_What is required_. In your copy, each line below is repeated exactly and no image appears.

───── Data for this exercise ─────

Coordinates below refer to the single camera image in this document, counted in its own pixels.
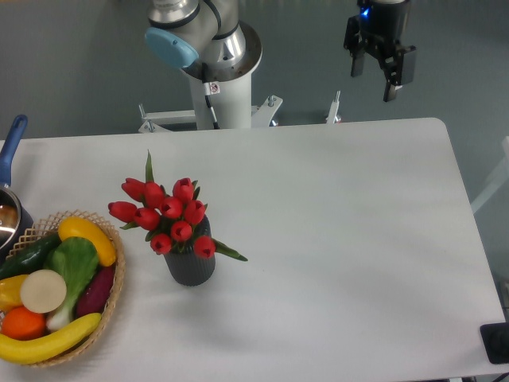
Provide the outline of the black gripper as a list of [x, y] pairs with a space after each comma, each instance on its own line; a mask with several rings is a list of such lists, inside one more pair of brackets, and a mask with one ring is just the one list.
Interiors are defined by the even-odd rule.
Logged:
[[348, 19], [344, 37], [344, 48], [352, 58], [350, 75], [363, 74], [366, 55], [375, 58], [386, 78], [383, 101], [389, 102], [402, 84], [414, 79], [417, 48], [401, 42], [410, 2], [358, 1], [357, 6], [359, 12]]

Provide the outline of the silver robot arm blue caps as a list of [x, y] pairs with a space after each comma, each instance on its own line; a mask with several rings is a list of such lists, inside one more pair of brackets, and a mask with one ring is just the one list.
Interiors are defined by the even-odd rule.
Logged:
[[[344, 48], [351, 75], [363, 72], [365, 56], [374, 57], [385, 76], [383, 99], [412, 82], [417, 49], [400, 41], [410, 12], [408, 1], [358, 1], [347, 21]], [[258, 35], [239, 20], [237, 1], [152, 1], [145, 41], [167, 65], [201, 82], [233, 80], [247, 74], [261, 57]]]

─────

_Task result_.
Coordinates below refer to the single camera image in this document, counted in its own pixels.
Provide the outline of the black gripper as a list of [x, y] pairs with a space after each comma, each instance on its own line; a mask with several rings is a list of such lists, inside one more pair of brackets, and a mask with one ring is just the one list.
Interiors are defined by the even-odd rule.
Logged:
[[348, 19], [344, 37], [344, 48], [352, 58], [350, 75], [363, 74], [366, 55], [375, 58], [386, 78], [383, 101], [389, 102], [402, 84], [414, 79], [417, 48], [401, 42], [410, 2], [358, 1], [357, 6], [359, 12]]

Provide the outline of the silver robot arm blue caps as a list of [x, y] pairs with a space after each comma, each instance on its own line; a mask with several rings is a list of such lists, inside one more pair of brackets, and a mask with one ring is just the one list.
Interiors are defined by the even-odd rule.
Logged:
[[[344, 48], [351, 75], [363, 72], [365, 56], [374, 57], [385, 76], [383, 99], [412, 82], [417, 49], [400, 41], [410, 12], [408, 1], [358, 1], [347, 21]], [[258, 35], [239, 20], [237, 1], [152, 1], [145, 41], [167, 65], [201, 82], [233, 80], [247, 74], [261, 57]]]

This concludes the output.